Il risultato è strepitoso e lo iato tra musica popolare ("che
è sempre contemporanea") insesistente. Che si tratti
della "Kamalà" di Pasquale
Piepoli, delle già citate "Pietre bianche"
di De Trizio o della stupenda e percussiva "T'ador
e t' ringraz" di Enzo Delre, quanto se fosse
un tradizionale come "Lu rusciu". Tanto "lo stesso
canto non non potrà più essere intonato alla stessa
maniera di ieri, perché lo stesso cantore non sarà
più lo stesso. La trama mobile del suo sentire fluisce e
ri-crea il canto, che mai potrà essere l’ ‘originale’

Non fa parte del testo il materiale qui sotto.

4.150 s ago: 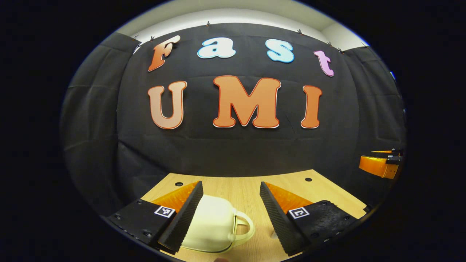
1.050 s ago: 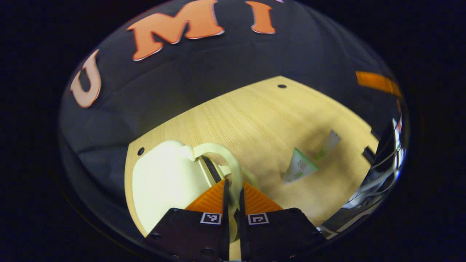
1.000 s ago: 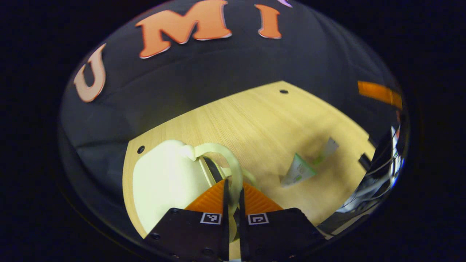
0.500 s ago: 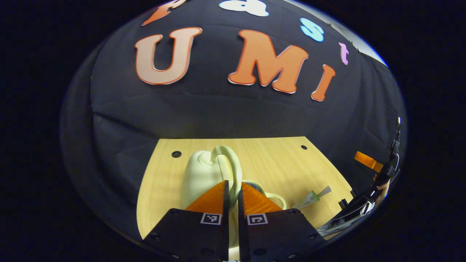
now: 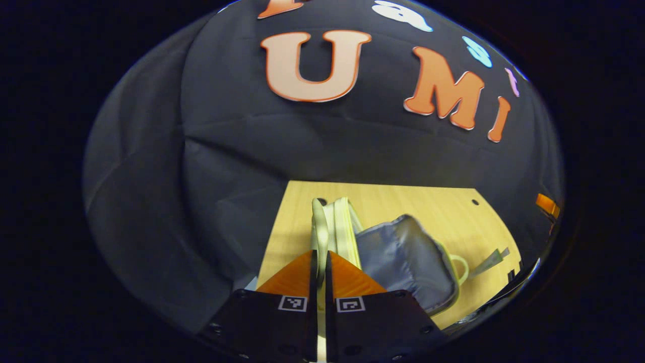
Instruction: First open the suitcase, pack the skin care products into it, and then close the suitcase.
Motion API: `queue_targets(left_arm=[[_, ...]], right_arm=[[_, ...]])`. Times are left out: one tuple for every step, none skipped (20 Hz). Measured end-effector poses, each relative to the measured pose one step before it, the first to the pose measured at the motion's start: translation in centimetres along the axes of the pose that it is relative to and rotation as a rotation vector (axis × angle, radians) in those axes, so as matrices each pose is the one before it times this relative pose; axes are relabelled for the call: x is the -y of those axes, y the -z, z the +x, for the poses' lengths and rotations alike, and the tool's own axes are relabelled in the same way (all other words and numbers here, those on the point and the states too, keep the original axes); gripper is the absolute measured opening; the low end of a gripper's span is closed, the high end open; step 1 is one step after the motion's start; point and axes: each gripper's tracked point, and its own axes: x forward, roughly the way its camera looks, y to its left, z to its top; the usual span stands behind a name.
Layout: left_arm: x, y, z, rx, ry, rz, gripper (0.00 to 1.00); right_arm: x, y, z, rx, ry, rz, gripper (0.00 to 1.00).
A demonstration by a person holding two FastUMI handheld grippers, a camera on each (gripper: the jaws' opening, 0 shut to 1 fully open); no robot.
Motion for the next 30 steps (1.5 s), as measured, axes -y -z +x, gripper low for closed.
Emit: queue_targets(left_arm=[[-1.284, 0.933, 0.576, -0.02029, -0.00527, -0.00555, 0.07], [-1.426, 1.184, 0.957, -0.01859, -0.0086, -0.00783, 0.07], [-1.387, 1.344, 0.898, -0.0278, -0.01039, -0.01468, 0.07], [-1.204, 1.271, 0.962, -0.02119, -0.00602, -0.01529, 0.07], [-0.704, 1.024, 0.823, -0.01864, -0.00467, -0.00921, 0.07], [-0.934, 1.103, 0.903, -0.00986, -0.01017, 0.00086, 0.07], [-0.895, 1.284, 0.925, -0.02326, -0.01239, 0.00216, 0.07], [-0.7, 1.186, 0.653, -0.0207, -0.00865, 0.00287, 0.07], [-0.282, 0.922, 0.987, -0.02288, -0.00656, -0.00334, 0.07], [-0.205, 0.966, 1.221, -0.02097, -0.00455, -0.00589, 0.07], [-0.314, 0.784, 1.042, -0.01159, -0.00336, -0.00826, 0.07], [-0.286, 0.712, 0.746, -0.00766, 0.00564, -0.01269, 0.07], [-0.167, 0.428, 0.512, -0.00762, 0.00466, -0.01732, 0.07], [-0.399, 0.604, 0.192, -0.00552, 0.0063, -0.01745, 0.07], [-0.24, 0.336, 0.26, -0.00844, 0.00076, -0.01996, 0.07], [-0.496, 0.626, 0.381, -0.01111, -0.01813, -0.00672, 0.07], [-0.66, 0.224, 0.038, -0.00907, -0.03175, 0.01214, 0.12], [-0.424, 0.218, -0.014, -0.00317, -0.02973, 0.0192, 0.21], [-0.302, -0.009, -0.542, 0.0086, -0.01447, 0.01438, 0.27], [0.403, -0.54, 0.055, 0.0153, 0.0076, 0.00305, 0.31], [0.051, -0.79, -0.182, 0.01657, -0.01117, 0.01027, 0.49], [0.226, -0.333, -0.648, 0.01539, -0.00348, 0.00491, 0.66], [0.57, -1.027, -0.926, 0.02803, 0.00123, 0.00453, 0.71], [0.405, -0.834, -0.657, 0.03268, -0.00975, 0.01082, 0.86], [0.527, -1.703, -1.518, 0.03602, -0.00987, 0.01085, 1.0], [0.762, -1.304, -0.896, 0.04084, -0.00647, 0.01216, 0.99], [0.833, -1.612, -1.171, 0.04032, -0.00429, 0.01242, 0.99], [1.028, -1.602, -1.305, 0.03749, -0.00071, 0.01117, 0.99], [1.308, -1.723, -1.181, 0.03965, 0.00622, 0.0094, 0.99], [1.907, -1.454, -0.794, 0.03425, 0.01323, 0.00912, 0.99]], right_arm=[[-0.533, 0.189, -0.081, -0.00409, -0.00296, 0.00078, 0.95], [-0.41, 0.29, -0.053, -0.0059, 0.00021, -0.00344, 0.95], [-0.3, 0.262, -0.143, -0.0086, 0.00284, -0.00725, 0.95], [-0.388, 0.33, -0.136, -0.00683, 0.00108, -0.00843, 0.95], [-0.337, 0.167, -0.117, -0.00319, -0.00087, -0.0077, 0.95], [-0.279, 0.076, -0.264, -0.00157, -0.00083, -0.01012, 0.95], [-0.126, 0.086, -0.175, 0.00007, 0.00344, -0.01219, 0.95], [-0.041, 0.192, -0.086, -0.0023, 0.00596, -0.01225, 0.95], [0.032, 0.162, -0.095, -0.00523, 0.00625, -0.00858, 0.95], [0.06, 0.215, -0.202, -0.00631, 0.00416, -0.00169, 0.95], [0.099, 0.149, -0.091, -0.00482, 0.00379, 0.0005, 0.95], [0.066, 0.156, -0.124, -0.0033, 0.00555, -0.00158, 0.95], [0.171, 0.208, -0.169, -0.00697, 0.00734, -0.00372, 0.95], [0.141, 0.276, -0.152, -0.00724, 0.00741, -0.00465, 0.95], [0.131, 0.121, -0.167, -0.00351, 0.00605, -0.00446, 0.95], [0.237, 0.113, -0.148, -0.00024, 0.00745, -0.00384, 0.95], [0.162, 0.022, -0.168, 0.00207, 0.00569, -0.00369, 0.95], [0.182, 0.076, -0.153, 0.00037, 0.00374, -0.00188, 0.95], [0.212, 0.09, -0.154, -0.00183, 0.00269, 0.00104, 0.95], [0.164, 0.173, 0.028, -0.00294, 0.00265, 0.00321, 0.95], [0.237, 0.08, -0.09, -0.00047, 0.00318, 0.00207, 0.95], [0.329, 0.019, -0.043, 0.00165, 0.0053, -0.00183, 0.95], [0.329, -0.071, -0.034, 0.00501, 0.00632, -0.00724, 0.95], [0.427, 0.085, 0.108, 0.00431, 0.00738, -0.00728, 0.95], [0.415, -0.032, 0.024, 0.0014, 0.00105, -0.00373, 0.95], [0.312, 0.03, 0.068, 0.00307, 0.00125, -0.00018, 0.95], [0.482, -0.026, 0.077, 0.00432, 0.00397, 0.00078, 0.95], [0.493, 0.139, 0.063, 0.00095, 0.00488, -0.00058, 0.95], [0.545, 0.158, 0.052, 0.0002, 0.00489, -0.00199, 0.95], [0.559, 0.136, 0.084, 0.0005, 0.00332, -0.00333, 0.95]])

ma solo il fiume delle sue infinite possibilità".
E questo
fiume tranquillo ci porta attraverso canti d’amore, carnevaleschi,
di lavoro in un percorso dotto e popolare a un tempo, che ci affascina
e ci consola, che ci fa ben sperare per il patrimonio musicale
popolare italiano finché ci sono trascrittori e rielaboratori
che hanno voglia di riportare in luce gioielli sepolti e dimenticati
oppure solo non frequentati. L'approccio dei Radicanto è
sempre molto soffice, nel canto, nelle musiche, nelle atmosfere
proposte attraverso la maestosa poesia di versi di amore, morte,
gioia e disperazione che, di voce in voce, di canzone in canzone,
hanno attraversato il tempo per arrivare fino a noi.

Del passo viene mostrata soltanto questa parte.